**Your instructions**
Below is a listing from which only part is wanted; return exactly the lines from the one with "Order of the" up to and including the one with "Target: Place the".

**Data section**
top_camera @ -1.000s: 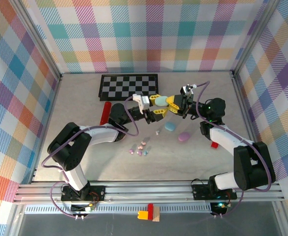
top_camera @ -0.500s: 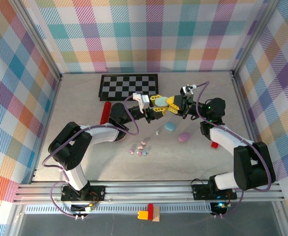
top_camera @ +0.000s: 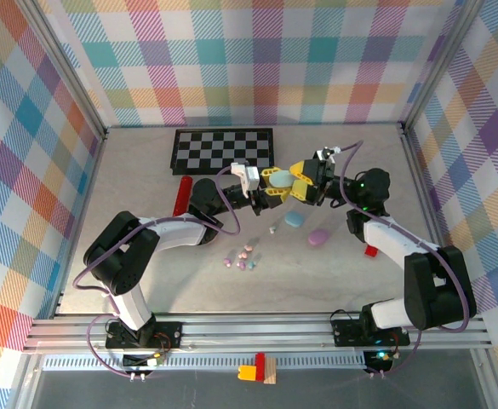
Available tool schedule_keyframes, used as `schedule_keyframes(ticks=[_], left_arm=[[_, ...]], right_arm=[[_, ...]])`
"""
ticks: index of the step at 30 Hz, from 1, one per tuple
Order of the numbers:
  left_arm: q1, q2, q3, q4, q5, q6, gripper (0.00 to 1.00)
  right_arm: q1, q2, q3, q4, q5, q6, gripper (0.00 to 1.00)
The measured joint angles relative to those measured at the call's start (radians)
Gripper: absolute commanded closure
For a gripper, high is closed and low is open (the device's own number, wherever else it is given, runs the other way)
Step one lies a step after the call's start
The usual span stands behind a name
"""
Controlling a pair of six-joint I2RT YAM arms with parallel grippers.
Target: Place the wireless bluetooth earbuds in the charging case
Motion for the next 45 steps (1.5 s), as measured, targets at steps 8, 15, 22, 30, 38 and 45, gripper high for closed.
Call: schedule_keyframes(ticks=[8,15,22,30,38,45], left_arm=[[0.004,-0.026,-0.075,-0.003,0.019,-0.02,0.67],[0.029,-0.077,-0.132,-0.023,0.081,-0.039,0.67],[0.038,-0.108,-0.143,-0.031,0.135,-0.064,0.67],[0.038,-0.116,-0.156,-0.046,0.174,-0.079,0.66],[0.043,-0.121,-0.161,-0.056,0.178,-0.097,0.66],[0.051,-0.121,-0.172,-0.064,0.172,-0.101,0.66]], right_arm=[[-0.053,-0.175,0.175,-0.808,0.077,-0.637,0.06],[0.003,-0.285,0.423,-1.424,0.249,-1.429,0.01],[0.267,-0.284,0.44,-1.634,0.462,-1.901,0.01],[0.302,-0.231,0.481,-1.65,0.642,-2.036,0.01],[0.316,-0.231,0.487,-1.629,0.734,-2.027,0.01],[0.317,-0.235,0.488,-1.566,0.773,-1.954,0.01]])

**Solution**
Order of the numbers:
  left_arm: q1, q2, q3, q4, q5, q6, gripper (0.00 to 1.00)
  right_arm: q1, q2, q3, q4, q5, q6, gripper (0.00 to 1.00)
The measured joint angles relative to those measured at the call's start (radians)
Gripper: absolute commanded closure
For a gripper, high is closed and low is open (the device's own number, wherever else it is given, runs the other way)
Step one lies a step after the call's start
The usual span stands behind a name
"""
Controlling a pair of six-joint I2RT YAM arms with parallel grippers.
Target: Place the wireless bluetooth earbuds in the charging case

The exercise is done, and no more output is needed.